> _What the task requires_
Look through the data below. Collect every line where the word "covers" occurs.

> _Material provided_
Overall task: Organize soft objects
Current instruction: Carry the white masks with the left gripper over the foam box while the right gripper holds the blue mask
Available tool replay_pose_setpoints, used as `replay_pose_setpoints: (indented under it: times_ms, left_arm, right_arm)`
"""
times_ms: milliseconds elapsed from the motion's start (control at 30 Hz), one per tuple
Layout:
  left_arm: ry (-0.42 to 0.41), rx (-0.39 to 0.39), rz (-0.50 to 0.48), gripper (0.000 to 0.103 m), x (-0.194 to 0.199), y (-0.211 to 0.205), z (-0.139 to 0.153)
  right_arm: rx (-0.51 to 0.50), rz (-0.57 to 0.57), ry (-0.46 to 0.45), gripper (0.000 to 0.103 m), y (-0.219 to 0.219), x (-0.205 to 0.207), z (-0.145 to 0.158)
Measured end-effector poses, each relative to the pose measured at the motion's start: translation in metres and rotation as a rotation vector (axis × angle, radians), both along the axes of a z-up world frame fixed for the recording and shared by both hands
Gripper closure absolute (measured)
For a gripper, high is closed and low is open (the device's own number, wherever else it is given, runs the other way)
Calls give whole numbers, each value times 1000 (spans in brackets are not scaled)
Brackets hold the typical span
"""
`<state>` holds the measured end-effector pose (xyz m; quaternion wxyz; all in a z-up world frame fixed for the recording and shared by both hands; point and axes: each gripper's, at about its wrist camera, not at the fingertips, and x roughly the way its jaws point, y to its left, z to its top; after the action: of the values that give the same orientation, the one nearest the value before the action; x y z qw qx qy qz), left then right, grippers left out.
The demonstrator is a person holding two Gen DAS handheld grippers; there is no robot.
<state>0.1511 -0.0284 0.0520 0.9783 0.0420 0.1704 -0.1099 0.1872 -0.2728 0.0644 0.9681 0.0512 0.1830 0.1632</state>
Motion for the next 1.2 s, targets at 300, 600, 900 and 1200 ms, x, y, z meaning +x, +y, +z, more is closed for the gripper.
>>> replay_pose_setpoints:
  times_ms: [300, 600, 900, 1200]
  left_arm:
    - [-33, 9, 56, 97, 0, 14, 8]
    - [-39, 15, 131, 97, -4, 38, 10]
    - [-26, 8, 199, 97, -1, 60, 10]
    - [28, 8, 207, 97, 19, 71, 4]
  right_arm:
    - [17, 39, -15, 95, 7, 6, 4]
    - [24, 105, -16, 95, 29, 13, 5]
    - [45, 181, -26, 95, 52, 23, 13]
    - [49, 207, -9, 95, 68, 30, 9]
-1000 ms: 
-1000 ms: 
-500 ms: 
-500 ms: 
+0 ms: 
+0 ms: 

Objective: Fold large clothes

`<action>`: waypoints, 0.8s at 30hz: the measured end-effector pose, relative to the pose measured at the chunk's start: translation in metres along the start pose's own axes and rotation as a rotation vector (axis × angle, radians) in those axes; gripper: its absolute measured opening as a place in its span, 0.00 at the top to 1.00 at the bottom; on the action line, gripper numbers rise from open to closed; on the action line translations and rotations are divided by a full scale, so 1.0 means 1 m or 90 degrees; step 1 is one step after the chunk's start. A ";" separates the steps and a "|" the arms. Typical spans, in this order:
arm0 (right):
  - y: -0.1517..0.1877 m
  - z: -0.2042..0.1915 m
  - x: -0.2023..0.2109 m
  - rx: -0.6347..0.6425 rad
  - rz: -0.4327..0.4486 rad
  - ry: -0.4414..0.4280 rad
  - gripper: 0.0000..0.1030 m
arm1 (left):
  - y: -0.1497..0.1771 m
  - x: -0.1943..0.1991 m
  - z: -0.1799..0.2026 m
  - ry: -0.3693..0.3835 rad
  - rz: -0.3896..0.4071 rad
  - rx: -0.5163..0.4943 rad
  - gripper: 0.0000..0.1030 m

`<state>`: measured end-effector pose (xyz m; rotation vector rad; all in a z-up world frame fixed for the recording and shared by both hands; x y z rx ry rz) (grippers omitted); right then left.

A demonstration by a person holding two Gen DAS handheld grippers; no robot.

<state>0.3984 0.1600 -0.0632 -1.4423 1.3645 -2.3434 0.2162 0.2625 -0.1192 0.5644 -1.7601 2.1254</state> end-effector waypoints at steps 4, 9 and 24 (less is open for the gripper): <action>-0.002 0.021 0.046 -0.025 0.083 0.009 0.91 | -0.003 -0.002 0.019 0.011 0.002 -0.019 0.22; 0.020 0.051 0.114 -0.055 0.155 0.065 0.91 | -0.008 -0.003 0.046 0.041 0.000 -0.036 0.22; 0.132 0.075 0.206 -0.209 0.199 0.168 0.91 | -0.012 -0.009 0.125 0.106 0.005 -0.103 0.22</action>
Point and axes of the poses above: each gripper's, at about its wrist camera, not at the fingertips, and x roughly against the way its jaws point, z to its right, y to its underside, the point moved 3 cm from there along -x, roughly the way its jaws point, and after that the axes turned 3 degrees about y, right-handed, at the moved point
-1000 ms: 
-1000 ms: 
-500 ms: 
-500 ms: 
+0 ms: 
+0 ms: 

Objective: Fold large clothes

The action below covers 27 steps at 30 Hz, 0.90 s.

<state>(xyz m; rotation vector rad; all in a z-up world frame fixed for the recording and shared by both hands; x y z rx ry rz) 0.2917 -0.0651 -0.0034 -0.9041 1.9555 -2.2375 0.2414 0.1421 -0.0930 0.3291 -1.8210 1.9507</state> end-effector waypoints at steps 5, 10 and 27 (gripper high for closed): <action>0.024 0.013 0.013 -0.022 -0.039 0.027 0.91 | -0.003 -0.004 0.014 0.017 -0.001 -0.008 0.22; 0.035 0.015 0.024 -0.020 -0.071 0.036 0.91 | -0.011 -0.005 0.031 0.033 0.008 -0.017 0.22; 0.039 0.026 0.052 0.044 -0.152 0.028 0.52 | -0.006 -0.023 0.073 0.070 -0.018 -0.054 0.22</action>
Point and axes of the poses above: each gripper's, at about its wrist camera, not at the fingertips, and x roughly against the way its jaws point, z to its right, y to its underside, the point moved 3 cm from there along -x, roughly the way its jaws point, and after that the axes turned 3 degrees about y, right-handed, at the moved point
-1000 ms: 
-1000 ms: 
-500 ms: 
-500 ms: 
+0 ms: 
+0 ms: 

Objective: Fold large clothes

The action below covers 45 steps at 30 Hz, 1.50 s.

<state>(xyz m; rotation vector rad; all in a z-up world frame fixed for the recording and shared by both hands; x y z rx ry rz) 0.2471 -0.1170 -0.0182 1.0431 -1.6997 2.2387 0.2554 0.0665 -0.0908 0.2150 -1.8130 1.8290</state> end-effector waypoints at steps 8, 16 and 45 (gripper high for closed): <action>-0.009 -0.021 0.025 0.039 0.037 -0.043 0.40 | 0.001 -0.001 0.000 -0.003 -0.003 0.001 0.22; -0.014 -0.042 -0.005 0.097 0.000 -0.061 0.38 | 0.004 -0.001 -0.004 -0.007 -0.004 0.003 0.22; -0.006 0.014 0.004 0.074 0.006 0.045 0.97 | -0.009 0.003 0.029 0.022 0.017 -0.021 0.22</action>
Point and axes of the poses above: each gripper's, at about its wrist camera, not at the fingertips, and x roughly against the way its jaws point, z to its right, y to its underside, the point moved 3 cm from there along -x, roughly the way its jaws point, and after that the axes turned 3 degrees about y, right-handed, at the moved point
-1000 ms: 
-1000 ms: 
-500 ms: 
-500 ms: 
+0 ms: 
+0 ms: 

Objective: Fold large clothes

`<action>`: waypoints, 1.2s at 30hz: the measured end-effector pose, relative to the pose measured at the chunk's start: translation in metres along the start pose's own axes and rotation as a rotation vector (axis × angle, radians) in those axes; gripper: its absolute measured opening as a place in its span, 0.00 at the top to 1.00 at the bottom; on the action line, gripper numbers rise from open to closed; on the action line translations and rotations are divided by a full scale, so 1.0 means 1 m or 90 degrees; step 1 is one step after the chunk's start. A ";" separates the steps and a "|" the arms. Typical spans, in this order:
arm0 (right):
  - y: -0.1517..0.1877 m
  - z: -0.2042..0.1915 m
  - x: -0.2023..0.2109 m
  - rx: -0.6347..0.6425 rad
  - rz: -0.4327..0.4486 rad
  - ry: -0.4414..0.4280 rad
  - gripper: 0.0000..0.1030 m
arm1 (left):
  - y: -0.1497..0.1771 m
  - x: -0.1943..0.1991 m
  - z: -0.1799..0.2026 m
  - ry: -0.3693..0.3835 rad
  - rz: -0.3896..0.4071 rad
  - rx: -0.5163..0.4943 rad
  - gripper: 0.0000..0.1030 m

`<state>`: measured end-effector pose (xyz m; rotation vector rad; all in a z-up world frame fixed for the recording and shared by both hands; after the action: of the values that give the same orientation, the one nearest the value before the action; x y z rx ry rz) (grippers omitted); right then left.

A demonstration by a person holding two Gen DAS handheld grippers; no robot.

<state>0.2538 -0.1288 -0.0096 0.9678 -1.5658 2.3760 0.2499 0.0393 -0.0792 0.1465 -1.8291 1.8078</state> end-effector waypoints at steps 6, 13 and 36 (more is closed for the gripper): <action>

> _Task answer_
The action below covers 27 steps at 30 Hz, 0.90 s.
The action below covers 45 steps at 30 Hz, 1.50 s.

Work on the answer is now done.